If $A^2 = I$, then $A$ is diagonalizable, and is $I$ if $1$ is its only eigenvalue 
Let $A$ be a square matrix of order $n$ such that $A^2 = I$.

*

*Prove that if $1$ is the only eigenvalue of $A$, then $A = I$.

*Prove that $A$ is diagonalizable.


For  (1), I know that there are two eigenvalues which are $1$ and $-1$, how do I go about proving what the question asks me?
 A: If $A \neq I$, then there is a (non-zero) vector $v$ such that $v \neq Av$, which is to say $v-Av \neq 0$. But then we have
$$
A(v-Av) = Av - A^2v = Av - Iv = Av - v = -(v-Av)
$$
which means that $v-Av$ is a non-zero eigenvector of $A$ with eigenvalue $-1$. Thus we have proven
$$
A \neq I \implies A\text{ has } -1\text{ as an eigenvalue}
$$
which is the contraposition of what we were asked to prove, and we are therefore done.
A: You are right, eigenvalues are $1$ and $-1$.
For diagonalizable part: 
$$A^2=I$$ Therefore the characteristic polynomial is $( \lambda-1)(\lambda+1)=0$, hence characteristic polynomial splits.
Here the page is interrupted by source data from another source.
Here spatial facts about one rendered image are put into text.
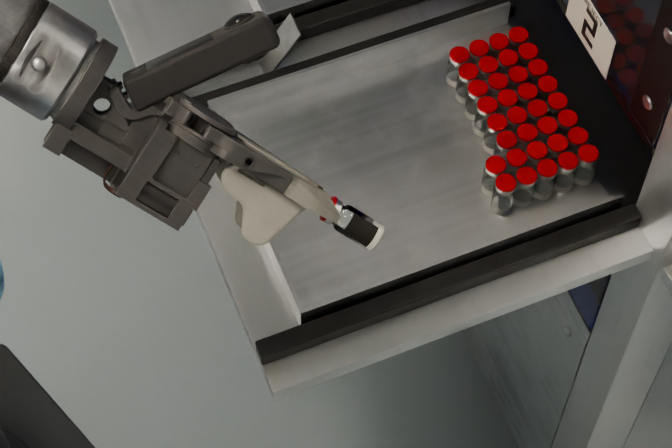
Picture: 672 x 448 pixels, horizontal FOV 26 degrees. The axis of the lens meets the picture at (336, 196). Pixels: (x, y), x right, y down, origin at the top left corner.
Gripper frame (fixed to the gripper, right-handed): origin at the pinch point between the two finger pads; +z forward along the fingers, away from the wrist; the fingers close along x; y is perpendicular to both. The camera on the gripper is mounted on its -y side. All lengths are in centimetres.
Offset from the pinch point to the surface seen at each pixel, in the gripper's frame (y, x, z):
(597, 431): 12, -60, 60
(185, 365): 44, -120, 24
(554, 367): 9, -67, 54
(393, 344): 10.5, -25.5, 19.4
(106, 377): 52, -120, 15
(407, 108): -9.0, -42.8, 12.5
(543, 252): -4.4, -27.5, 27.8
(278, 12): -10, -49, -3
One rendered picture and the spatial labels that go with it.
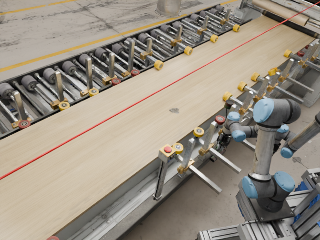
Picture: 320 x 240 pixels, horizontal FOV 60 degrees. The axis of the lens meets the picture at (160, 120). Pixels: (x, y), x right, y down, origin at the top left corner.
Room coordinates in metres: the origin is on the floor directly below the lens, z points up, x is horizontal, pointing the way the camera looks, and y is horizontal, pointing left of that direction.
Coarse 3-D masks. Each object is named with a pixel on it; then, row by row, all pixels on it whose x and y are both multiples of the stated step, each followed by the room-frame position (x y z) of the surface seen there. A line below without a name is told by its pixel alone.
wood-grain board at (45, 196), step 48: (240, 48) 2.95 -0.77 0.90; (288, 48) 3.17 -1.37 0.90; (96, 96) 1.70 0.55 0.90; (144, 96) 1.81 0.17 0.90; (192, 96) 1.92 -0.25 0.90; (0, 144) 1.06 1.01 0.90; (48, 144) 1.13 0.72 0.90; (96, 144) 1.20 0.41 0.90; (144, 144) 1.28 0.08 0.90; (0, 192) 0.74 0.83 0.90; (48, 192) 0.79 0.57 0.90; (96, 192) 0.84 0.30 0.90
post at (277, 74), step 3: (276, 72) 2.21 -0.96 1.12; (279, 72) 2.20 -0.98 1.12; (276, 75) 2.20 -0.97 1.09; (279, 75) 2.19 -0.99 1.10; (273, 78) 2.20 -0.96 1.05; (276, 78) 2.19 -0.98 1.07; (273, 81) 2.19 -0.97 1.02; (276, 81) 2.20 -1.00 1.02; (270, 84) 2.20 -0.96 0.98; (273, 84) 2.19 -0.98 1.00; (267, 93) 2.19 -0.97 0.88; (267, 96) 2.19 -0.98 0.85
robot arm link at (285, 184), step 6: (276, 174) 0.92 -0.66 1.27; (282, 174) 0.94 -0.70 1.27; (288, 174) 0.95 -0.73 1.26; (276, 180) 0.89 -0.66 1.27; (282, 180) 0.89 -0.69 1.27; (288, 180) 0.90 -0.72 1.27; (276, 186) 0.86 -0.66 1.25; (282, 186) 0.86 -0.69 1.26; (288, 186) 0.86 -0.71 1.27; (294, 186) 0.88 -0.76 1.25; (276, 192) 0.84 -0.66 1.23; (282, 192) 0.85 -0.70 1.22; (288, 192) 0.85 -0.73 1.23; (276, 198) 0.85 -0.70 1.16; (282, 198) 0.85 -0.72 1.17
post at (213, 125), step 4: (212, 124) 1.40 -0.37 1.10; (216, 124) 1.40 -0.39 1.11; (212, 128) 1.39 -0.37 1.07; (208, 132) 1.40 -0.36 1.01; (212, 132) 1.39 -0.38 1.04; (208, 136) 1.40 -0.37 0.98; (212, 136) 1.41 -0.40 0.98; (208, 140) 1.39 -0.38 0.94; (204, 144) 1.40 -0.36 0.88; (208, 144) 1.39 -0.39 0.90; (204, 148) 1.39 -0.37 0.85; (200, 156) 1.40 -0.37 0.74; (204, 156) 1.40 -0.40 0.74
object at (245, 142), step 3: (219, 126) 1.66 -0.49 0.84; (222, 126) 1.65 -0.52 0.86; (231, 135) 1.59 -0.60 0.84; (240, 141) 1.54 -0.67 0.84; (243, 141) 1.53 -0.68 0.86; (246, 141) 1.53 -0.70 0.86; (243, 144) 1.52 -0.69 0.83; (246, 144) 1.51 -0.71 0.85; (249, 144) 1.50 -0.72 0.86; (252, 144) 1.51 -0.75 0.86; (249, 147) 1.49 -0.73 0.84; (252, 147) 1.48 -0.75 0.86; (255, 147) 1.48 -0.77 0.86; (252, 150) 1.47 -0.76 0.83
So $A$ is diagonalizable.
A: Hint for 2. Assume "optimistically" that every vector $v$ decomposes as a sum of eigenvectors of $A$:
$$
v = v_{1} + v_{-1}.
$$
Apply $A$ to both sides to get a system of two equations in two unknowns, and solve formally for $v_{1}$ and $v_{-1}$.
Armed with the expressions from the preceding paragraph, show that you have actually found eigenvectors of $A$, and therefore have proven that $\mathbf{R}^{n}$ (or whatever field of scalars, so long as the characteristic isn't $2$) decomposes as a sum of eigenspaces of $A$.